(Entries taken from a collection)
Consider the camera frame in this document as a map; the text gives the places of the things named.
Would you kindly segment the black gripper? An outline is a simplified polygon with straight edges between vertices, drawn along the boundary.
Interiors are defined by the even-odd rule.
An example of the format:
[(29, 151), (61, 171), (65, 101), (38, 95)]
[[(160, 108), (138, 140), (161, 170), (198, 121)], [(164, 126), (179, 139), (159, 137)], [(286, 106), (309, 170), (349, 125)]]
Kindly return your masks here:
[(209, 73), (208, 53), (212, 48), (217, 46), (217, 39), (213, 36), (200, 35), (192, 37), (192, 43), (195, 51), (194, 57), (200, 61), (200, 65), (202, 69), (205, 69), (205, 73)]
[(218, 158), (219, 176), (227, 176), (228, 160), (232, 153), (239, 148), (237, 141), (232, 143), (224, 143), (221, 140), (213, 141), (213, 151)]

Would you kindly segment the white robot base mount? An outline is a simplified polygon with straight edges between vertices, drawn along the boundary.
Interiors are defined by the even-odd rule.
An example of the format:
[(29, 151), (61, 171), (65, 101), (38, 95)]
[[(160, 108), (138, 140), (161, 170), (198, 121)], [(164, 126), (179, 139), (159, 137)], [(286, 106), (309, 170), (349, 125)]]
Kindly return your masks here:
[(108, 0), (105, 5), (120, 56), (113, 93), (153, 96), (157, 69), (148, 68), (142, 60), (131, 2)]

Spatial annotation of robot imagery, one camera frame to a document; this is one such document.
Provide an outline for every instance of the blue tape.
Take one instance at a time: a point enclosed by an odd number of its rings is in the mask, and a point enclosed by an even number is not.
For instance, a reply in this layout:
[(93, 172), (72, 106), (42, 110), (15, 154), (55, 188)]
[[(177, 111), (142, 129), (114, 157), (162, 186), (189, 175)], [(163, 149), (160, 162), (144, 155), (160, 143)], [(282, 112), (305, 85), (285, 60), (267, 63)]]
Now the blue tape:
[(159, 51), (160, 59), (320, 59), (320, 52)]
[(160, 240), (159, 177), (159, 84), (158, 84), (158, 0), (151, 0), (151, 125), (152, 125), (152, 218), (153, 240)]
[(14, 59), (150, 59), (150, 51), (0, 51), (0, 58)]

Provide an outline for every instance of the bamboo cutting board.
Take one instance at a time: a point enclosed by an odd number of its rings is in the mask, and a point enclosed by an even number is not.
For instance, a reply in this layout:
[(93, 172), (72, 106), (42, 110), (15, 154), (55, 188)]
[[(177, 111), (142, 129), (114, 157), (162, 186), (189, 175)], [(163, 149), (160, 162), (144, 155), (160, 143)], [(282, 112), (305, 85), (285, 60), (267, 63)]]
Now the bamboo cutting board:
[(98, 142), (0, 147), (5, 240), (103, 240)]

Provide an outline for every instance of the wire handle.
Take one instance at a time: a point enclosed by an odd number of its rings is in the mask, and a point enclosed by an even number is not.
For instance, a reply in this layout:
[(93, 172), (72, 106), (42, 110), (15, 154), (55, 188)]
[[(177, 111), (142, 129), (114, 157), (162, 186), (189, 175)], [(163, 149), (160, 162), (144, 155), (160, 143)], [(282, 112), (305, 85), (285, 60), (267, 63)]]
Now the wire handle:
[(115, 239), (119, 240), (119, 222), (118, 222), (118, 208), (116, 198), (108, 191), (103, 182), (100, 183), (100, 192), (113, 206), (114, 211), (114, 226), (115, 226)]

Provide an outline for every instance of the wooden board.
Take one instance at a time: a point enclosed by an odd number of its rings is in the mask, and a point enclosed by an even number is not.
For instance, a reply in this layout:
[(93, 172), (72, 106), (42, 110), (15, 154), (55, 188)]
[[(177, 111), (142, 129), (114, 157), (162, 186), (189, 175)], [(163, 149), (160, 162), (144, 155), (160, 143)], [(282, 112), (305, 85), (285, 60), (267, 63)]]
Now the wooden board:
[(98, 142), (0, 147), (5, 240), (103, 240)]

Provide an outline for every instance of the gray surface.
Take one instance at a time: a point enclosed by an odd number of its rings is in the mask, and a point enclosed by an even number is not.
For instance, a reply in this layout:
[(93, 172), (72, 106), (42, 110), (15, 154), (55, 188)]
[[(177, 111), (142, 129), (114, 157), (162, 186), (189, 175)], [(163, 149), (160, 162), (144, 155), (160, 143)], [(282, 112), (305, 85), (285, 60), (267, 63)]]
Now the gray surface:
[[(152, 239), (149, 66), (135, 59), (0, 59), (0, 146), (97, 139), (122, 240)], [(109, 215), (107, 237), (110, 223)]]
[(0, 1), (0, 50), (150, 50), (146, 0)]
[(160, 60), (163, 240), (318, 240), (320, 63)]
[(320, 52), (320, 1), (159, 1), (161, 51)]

[What the exercise asks] This exercise requires an exact copy of all the records.

[Solution to the problem]
Consider the camera frame in this document as a map; the text gives the places of the things named.
Would you kindly segment the black gripper? An outline is a simplified polygon with straight edges between vertices, drawn along the boundary.
Interiors are defined by the even-odd rule.
An example of the format:
[(29, 151), (61, 171), (65, 101), (38, 95)]
[[(160, 108), (138, 140), (161, 170), (198, 121)], [(164, 126), (179, 139), (159, 137)], [(286, 106), (309, 170), (349, 125)]]
Kindly return your masks here:
[(209, 73), (208, 53), (212, 48), (217, 46), (217, 39), (213, 36), (200, 35), (192, 37), (192, 43), (195, 51), (194, 57), (200, 61), (200, 65), (202, 69), (205, 69), (205, 73)]
[(218, 158), (219, 176), (227, 176), (228, 160), (232, 153), (239, 148), (237, 141), (232, 143), (224, 143), (221, 140), (213, 141), (213, 151)]

Would you kindly segment the white robot base mount? An outline is a simplified polygon with straight edges between vertices, drawn along the boundary.
Interiors are defined by the even-odd rule.
An example of the format:
[(29, 151), (61, 171), (65, 101), (38, 95)]
[[(160, 108), (138, 140), (161, 170), (198, 121)], [(164, 126), (179, 139), (159, 137)], [(286, 106), (309, 170), (349, 125)]]
Kindly return your masks here:
[(108, 0), (105, 5), (120, 56), (113, 93), (153, 96), (157, 69), (148, 68), (142, 60), (131, 2)]

Spatial annotation of robot imagery, one camera frame to a document; this is one such document.
Provide an outline for every instance of the blue tape.
Take one instance at a time: a point enclosed by an odd number of its rings is in the mask, and a point enclosed by an even number is not.
For instance, a reply in this layout:
[(93, 172), (72, 106), (42, 110), (15, 154), (55, 188)]
[[(177, 111), (142, 129), (114, 157), (162, 186), (189, 175)], [(163, 149), (160, 162), (144, 155), (160, 143)], [(282, 112), (305, 85), (285, 60), (267, 63)]]
Now the blue tape:
[(159, 51), (160, 59), (320, 59), (320, 52)]
[(160, 240), (159, 177), (159, 84), (158, 84), (158, 0), (151, 0), (151, 125), (152, 125), (152, 218), (153, 240)]
[(14, 59), (150, 59), (150, 51), (0, 51), (0, 58)]

Provide an outline for every instance of the bamboo cutting board.
Take one instance at a time: a point enclosed by an odd number of its rings is in the mask, and a point enclosed by an even number is not.
For instance, a reply in this layout:
[(93, 172), (72, 106), (42, 110), (15, 154), (55, 188)]
[[(177, 111), (142, 129), (114, 157), (162, 186), (189, 175)], [(163, 149), (160, 162), (144, 155), (160, 143)], [(282, 112), (305, 85), (285, 60), (267, 63)]]
Now the bamboo cutting board:
[(98, 142), (0, 147), (5, 240), (103, 240)]

Provide an outline for every instance of the wire handle.
Take one instance at a time: a point enclosed by an odd number of its rings is in the mask, and a point enclosed by an even number is not.
For instance, a reply in this layout:
[(93, 172), (72, 106), (42, 110), (15, 154), (55, 188)]
[[(177, 111), (142, 129), (114, 157), (162, 186), (189, 175)], [(163, 149), (160, 162), (144, 155), (160, 143)], [(282, 112), (305, 85), (285, 60), (267, 63)]]
Now the wire handle:
[(115, 239), (119, 240), (119, 222), (118, 222), (118, 208), (116, 198), (108, 191), (103, 182), (100, 183), (100, 192), (113, 206), (114, 211), (114, 226), (115, 226)]

Provide an outline for every instance of the wooden board.
Take one instance at a time: a point enclosed by an odd number of its rings is in the mask, and a point enclosed by an even number is not.
For instance, a reply in this layout:
[(93, 172), (72, 106), (42, 110), (15, 154), (55, 188)]
[[(177, 111), (142, 129), (114, 157), (162, 186), (189, 175)], [(163, 149), (160, 162), (144, 155), (160, 143)], [(282, 112), (305, 85), (285, 60), (267, 63)]]
Now the wooden board:
[(98, 142), (0, 147), (5, 240), (103, 240)]

Provide an outline for every instance of the gray surface.
Take one instance at a time: a point enclosed by an odd number of its rings is in the mask, and a point enclosed by an even number is not.
For instance, a reply in this layout:
[(93, 172), (72, 106), (42, 110), (15, 154), (55, 188)]
[[(177, 111), (142, 129), (114, 157), (162, 186), (189, 175)], [(163, 149), (160, 162), (144, 155), (160, 143)], [(282, 112), (305, 85), (285, 60), (267, 63)]]
Now the gray surface:
[[(152, 239), (149, 66), (135, 59), (0, 59), (0, 146), (97, 139), (122, 240)], [(109, 215), (107, 237), (110, 223)]]
[(0, 1), (0, 50), (150, 50), (146, 0)]
[(160, 60), (163, 240), (318, 240), (320, 63)]
[(320, 52), (320, 1), (159, 1), (161, 51)]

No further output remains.